Following anti-Semitic attack, Monsey’s Jewish community will not be ‘cowed’ to change – Heritage Florida Jewish News

Posted By on January 14, 2020

(JNS)-Less than 24 hours after five people were stabbed at a rabbi's home on Forshay Road in Monsey, N.Y., Jews gathered on the lawn to sing and dance as a Torah scroll was dedicated at a nearby synagogue, making for a far different scene from the night before.

On Saturday night, Grafton Thomas, 38, entered the home of Rabbi Chaim Rottenberg and began stabbing people who had come to celebrate the seventh night of Chanukah. Using what has now been described as a machete, the attacker began slashing at people in the home, though several people reportedly threw objects at him, eventually prompting him to flee.

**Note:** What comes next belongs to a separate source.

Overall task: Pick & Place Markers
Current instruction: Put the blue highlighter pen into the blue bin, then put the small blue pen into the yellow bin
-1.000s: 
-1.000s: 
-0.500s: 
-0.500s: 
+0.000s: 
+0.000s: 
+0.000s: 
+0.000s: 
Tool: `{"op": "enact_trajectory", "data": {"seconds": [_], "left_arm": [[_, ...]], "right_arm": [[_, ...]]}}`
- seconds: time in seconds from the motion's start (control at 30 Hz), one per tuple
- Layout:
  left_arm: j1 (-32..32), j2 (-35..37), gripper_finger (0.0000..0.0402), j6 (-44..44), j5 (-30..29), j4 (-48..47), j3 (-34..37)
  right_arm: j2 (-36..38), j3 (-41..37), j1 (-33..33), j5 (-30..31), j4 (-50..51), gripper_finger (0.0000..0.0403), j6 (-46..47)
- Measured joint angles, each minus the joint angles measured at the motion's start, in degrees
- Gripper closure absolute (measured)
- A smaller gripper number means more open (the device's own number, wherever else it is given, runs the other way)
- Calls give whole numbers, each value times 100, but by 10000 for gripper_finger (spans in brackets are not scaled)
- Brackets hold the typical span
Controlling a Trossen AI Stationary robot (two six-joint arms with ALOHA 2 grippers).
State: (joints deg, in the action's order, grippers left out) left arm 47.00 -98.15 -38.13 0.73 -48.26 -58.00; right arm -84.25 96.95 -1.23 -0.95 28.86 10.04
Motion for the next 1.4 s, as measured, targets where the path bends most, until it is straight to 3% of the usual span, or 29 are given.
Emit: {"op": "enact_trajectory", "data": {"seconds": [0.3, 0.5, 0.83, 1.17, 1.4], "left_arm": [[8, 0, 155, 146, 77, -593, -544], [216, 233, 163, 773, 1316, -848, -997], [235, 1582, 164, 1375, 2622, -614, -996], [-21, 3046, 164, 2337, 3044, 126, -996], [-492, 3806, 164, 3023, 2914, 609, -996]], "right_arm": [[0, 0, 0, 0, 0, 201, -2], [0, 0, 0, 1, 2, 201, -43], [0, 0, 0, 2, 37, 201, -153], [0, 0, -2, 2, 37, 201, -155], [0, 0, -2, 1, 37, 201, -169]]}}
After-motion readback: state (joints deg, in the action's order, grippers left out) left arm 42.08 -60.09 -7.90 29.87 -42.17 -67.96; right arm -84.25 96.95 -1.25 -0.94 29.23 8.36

He then turned his attention to Rottenberg's synagogue, located on an adjacent lot. Finding the building locked, the attacker returned to his car and fled the scene. He was apprehended several hours later by members of the New York Police Department.

While a motive for the attack has not been released, on Sunday New York Gov. Andrew Cuomo called the rampage an "act of domestic terrorism" after meeting with Rottenberg. Cuomo said he planned to introduce legislation that would increase the penalty of such cases to reflect the seriousness of the crime.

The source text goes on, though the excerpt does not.